Report: CIA and Mossad killed Hezbollah leader in 2008

The CIA teamed up with Mossad in 2008 to kill a Hezbollah leader, according to a new report published Friday.

Imad Mughniyah, the international operations chief for Hezbollah, was killed in 2008 by a car bomb in Damascus triggered by a remote device.

Mossad, the Israeli foreign intelligence service, was in communications with a CIA team on the ground in the Syrian capital, who knew when to go through with the plan, according to the Washington Post.

“The way it was set up, the U.S. could object and call it off, but it could not execute,” a former U.S. intelligence official said of the operation.

The bomb was built by the U.S., which was tested repeatedly at a CIA facility in North Carolina.
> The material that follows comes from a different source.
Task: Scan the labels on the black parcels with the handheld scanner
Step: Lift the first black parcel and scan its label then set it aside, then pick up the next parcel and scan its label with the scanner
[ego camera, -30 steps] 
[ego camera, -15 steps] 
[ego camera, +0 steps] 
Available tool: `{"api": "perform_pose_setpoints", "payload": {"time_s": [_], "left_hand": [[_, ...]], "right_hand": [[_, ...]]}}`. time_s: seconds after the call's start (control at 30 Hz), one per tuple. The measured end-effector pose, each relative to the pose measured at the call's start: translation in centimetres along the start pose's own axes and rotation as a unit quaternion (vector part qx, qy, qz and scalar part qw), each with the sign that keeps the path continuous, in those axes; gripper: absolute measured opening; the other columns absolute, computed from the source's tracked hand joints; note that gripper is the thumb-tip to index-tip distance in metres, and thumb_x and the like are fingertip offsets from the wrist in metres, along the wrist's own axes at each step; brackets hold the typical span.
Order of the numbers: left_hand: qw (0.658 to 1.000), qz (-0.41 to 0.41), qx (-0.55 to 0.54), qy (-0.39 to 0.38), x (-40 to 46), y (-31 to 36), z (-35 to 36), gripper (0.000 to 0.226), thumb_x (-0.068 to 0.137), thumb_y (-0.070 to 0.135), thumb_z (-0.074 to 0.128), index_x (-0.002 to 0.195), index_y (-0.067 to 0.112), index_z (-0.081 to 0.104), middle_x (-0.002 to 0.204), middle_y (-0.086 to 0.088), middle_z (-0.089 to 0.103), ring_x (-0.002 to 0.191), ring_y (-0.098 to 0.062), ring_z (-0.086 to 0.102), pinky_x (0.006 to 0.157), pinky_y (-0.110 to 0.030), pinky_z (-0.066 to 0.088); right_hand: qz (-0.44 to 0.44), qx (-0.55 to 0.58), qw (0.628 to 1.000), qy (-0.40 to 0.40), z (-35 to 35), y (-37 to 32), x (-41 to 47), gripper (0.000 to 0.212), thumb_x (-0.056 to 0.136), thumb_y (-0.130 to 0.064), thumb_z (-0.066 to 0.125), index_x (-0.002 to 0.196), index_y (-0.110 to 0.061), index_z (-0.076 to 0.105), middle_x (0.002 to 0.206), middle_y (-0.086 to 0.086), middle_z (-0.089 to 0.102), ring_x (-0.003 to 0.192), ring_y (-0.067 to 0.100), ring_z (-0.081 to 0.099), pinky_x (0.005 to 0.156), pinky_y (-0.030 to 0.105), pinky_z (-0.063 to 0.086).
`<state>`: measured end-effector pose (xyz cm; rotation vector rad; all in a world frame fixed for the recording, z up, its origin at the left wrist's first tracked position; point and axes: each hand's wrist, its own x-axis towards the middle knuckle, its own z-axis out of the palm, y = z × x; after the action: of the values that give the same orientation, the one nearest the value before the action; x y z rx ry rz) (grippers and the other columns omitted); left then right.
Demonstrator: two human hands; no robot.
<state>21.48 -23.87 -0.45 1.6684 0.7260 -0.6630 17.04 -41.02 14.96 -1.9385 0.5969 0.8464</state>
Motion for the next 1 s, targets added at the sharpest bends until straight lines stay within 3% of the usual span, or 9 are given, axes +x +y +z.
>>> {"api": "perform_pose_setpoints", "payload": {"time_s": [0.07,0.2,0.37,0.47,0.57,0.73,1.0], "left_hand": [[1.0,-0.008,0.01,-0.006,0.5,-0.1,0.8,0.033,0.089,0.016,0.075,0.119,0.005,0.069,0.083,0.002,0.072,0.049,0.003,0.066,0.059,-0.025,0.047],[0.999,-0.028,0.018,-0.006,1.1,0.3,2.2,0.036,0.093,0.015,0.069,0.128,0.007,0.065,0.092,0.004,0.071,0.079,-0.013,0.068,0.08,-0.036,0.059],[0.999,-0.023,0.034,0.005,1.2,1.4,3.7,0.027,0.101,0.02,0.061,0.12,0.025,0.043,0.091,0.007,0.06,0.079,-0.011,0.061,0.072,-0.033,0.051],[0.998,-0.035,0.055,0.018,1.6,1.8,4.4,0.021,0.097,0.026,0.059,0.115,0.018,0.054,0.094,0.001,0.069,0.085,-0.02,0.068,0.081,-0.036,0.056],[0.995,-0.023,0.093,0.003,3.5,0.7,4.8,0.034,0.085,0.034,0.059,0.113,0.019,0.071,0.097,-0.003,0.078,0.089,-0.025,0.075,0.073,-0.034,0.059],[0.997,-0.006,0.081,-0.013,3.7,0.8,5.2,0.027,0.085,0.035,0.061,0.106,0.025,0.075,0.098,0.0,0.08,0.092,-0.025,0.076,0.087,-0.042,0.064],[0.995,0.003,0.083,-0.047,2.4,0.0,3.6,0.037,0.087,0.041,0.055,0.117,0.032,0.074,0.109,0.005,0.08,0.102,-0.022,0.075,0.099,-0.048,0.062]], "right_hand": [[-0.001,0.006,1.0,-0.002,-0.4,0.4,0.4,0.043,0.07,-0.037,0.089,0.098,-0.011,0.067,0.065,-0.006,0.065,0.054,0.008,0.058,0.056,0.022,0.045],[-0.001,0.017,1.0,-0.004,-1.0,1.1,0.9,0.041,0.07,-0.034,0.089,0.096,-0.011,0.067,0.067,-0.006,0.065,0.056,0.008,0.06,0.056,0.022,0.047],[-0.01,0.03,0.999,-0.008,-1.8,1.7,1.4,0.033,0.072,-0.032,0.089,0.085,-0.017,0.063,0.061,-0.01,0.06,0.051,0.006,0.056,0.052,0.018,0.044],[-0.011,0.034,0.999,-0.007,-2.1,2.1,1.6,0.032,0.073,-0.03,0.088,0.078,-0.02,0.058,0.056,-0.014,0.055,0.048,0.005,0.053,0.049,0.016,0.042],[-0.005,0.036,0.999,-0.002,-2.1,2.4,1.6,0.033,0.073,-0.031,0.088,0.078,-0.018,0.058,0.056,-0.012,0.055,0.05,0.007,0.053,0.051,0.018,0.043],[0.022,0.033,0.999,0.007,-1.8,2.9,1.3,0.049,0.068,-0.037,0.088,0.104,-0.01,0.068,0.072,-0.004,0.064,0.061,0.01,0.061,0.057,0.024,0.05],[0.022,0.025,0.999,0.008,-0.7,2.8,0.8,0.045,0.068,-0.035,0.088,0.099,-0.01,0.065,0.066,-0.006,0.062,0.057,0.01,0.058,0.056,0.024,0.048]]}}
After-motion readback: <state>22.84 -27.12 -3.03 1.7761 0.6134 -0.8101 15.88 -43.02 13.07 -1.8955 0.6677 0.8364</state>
Five former U.S. intelligence officials, confirmed the cooperation between the U.S. and Israel on the operation, which took out the man who was instrumental in some of Hezbollah’s biggest terrorist attacks, including those against the U.S. Embassy in Beirut and the Israeli Embassy in Argentina.

Mughniyah’s connection to the arming and training of Shiite militias in Iraq targeting U.S. forces via suicide bombings and IED attacks reportedly made the operation allowable.

The Bush administration was also able to get the authority to kill Mughniyah by showing “he was a continuing threat to Americans,” one official said.